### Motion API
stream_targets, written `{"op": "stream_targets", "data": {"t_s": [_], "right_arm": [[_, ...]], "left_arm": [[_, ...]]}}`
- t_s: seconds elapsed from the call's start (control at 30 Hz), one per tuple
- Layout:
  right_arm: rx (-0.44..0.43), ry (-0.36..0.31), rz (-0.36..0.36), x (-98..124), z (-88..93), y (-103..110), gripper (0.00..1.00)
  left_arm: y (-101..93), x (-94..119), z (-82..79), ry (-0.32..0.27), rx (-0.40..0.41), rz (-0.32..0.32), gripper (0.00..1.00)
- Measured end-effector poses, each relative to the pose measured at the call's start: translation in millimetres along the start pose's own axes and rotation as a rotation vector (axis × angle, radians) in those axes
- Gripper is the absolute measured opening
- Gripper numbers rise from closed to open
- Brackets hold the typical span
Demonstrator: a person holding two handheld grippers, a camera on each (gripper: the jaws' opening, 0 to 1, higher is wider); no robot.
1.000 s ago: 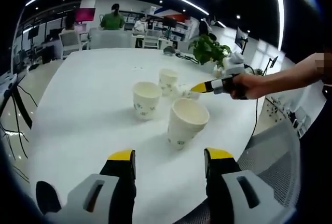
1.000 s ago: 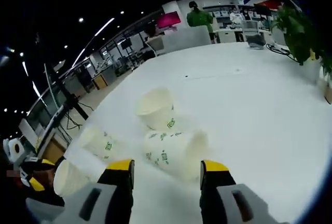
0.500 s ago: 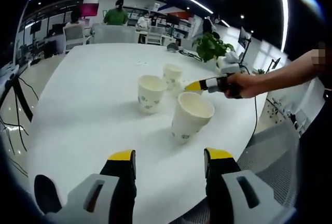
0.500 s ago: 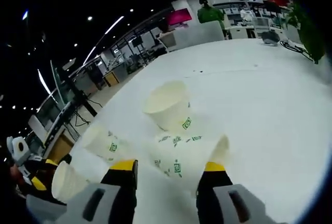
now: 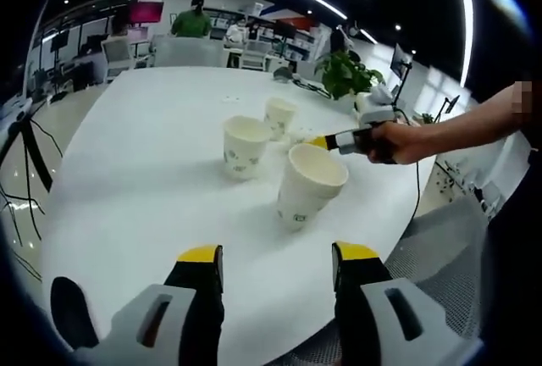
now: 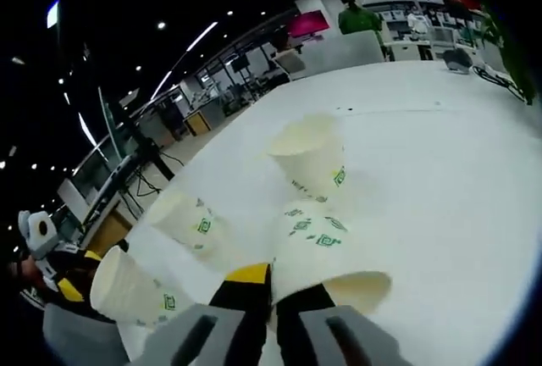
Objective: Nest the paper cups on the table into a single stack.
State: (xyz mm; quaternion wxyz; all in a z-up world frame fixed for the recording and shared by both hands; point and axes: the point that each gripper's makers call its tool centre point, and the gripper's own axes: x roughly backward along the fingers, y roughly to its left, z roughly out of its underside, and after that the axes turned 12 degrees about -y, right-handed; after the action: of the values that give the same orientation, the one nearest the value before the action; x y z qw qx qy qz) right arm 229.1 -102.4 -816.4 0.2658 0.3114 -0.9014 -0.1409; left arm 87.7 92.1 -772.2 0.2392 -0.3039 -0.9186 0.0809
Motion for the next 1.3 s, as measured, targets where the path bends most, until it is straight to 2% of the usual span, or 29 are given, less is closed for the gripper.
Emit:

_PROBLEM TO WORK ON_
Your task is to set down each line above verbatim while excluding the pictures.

_RESPONSE TO THE EXERCISE_
### Motion API
stream_targets, written `{"op": "stream_targets", "data": {"t_s": [_], "right_arm": [[_, ...]], "left_arm": [[_, ...]]}}`
- t_s: seconds elapsed from the call's start (control at 30 Hz), one per tuple
- Layout:
  right_arm: rx (-0.44..0.43), ry (-0.36..0.31), rz (-0.36..0.36), x (-98..124), z (-88..93), y (-103..110), gripper (0.00..1.00)
  left_arm: y (-101..93), x (-94..119), z (-82..79), ry (-0.32..0.27), rx (-0.40..0.41), rz (-0.32..0.32), gripper (0.00..1.00)
- Measured end-effector poses, each relative to the pose measured at the call's start: translation in millimetres along the start pose's own axes and rotation as a rotation vector (axis × angle, radians) in those axes
- Gripper is the absolute measured opening
- Gripper numbers rise from closed to open
- Brackets hold the typical span
Demonstrator: a person holding two handheld grippers, a camera on each (gripper: the jaws' opening, 0 to 1, higher is wider); no robot.
1.000 s ago: 
1.000 s ago: 
0.500 s ago: 
0.500 s ago: 
now: 
now: 
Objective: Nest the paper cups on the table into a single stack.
State: (xyz mm; quaternion wxyz; all in a z-up world frame fixed for the recording and shared by both hands; point and axes: the point that each gripper's makers call its tool centre point, and the gripper's own axes: x roughly backward along the fingers, y roughly to its left, z roughly out of its underside, and after that the axes turned 12 degrees about -y, right-handed; after the action: of the values that give the same orientation, the one nearest the value before the action; x y z qw qx qy qz) right arm 229.1 -102.4 -816.4 0.2658 0.3114 -0.9014 -0.1409; left arm 87.7 92.1 -772.2 0.2392 -0.3039 -0.9186 0.0809
Motion for the next 1.3 s, as measured, targets where the path bends most, until it is straight to 2% of the usual span, or 29 are given, less is closed for the gripper.
Emit:

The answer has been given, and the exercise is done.